§ What the task requires: What lines below include the string "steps"? Pick them out and copy them.

§ Given material:
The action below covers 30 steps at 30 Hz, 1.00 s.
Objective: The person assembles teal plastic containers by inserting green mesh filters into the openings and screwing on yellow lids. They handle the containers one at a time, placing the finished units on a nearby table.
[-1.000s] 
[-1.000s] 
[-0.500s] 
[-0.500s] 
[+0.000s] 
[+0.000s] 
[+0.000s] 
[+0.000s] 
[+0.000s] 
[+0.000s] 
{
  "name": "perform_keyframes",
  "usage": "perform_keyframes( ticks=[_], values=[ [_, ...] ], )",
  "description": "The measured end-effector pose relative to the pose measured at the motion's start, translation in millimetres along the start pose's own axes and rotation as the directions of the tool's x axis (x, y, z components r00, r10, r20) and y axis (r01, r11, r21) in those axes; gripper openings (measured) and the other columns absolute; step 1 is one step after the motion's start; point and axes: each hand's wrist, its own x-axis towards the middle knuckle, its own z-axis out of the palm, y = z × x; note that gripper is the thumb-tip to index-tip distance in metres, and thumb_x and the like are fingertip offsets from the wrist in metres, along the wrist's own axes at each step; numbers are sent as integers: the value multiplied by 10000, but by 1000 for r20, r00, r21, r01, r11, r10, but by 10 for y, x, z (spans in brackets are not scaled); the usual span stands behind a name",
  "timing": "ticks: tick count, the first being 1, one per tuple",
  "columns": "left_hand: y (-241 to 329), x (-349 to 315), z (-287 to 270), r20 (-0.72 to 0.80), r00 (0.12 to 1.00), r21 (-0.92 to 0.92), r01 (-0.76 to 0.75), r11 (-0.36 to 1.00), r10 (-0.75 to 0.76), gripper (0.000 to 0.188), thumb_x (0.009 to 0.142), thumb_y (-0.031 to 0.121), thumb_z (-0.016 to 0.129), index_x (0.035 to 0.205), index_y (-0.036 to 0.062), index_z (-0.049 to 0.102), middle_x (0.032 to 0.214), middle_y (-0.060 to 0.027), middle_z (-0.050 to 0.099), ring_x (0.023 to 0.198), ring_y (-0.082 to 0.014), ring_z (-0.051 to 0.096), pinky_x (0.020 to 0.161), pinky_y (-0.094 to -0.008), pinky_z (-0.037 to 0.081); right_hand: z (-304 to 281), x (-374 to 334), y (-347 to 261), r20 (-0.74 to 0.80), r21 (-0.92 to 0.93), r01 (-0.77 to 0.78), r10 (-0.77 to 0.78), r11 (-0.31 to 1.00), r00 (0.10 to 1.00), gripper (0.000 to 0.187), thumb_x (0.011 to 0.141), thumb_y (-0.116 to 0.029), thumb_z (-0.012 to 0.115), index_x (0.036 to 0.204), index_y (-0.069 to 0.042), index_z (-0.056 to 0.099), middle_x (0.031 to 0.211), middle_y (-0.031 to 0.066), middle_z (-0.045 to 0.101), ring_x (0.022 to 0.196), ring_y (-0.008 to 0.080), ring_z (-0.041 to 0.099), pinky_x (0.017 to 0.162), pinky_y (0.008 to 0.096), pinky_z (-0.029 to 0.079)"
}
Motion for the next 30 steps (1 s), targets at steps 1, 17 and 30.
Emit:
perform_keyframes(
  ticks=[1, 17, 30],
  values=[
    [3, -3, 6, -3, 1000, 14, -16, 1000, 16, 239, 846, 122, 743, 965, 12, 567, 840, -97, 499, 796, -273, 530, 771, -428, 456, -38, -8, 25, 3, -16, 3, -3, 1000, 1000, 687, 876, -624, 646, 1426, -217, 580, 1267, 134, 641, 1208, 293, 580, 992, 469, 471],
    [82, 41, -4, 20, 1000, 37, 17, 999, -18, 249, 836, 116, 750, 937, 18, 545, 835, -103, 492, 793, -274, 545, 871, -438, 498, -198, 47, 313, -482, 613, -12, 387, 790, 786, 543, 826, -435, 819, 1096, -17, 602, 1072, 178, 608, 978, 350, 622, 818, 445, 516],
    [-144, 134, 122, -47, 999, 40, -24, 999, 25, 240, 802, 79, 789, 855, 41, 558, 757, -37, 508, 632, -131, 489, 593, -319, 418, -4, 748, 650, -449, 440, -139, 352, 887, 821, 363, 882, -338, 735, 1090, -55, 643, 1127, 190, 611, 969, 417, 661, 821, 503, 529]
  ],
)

§ Response to this exercise:
The action below covers 30 steps at 30 Hz, 1.00 s.
Motion for the next 30 steps (1 s), targets at steps 1, 17 and 30.

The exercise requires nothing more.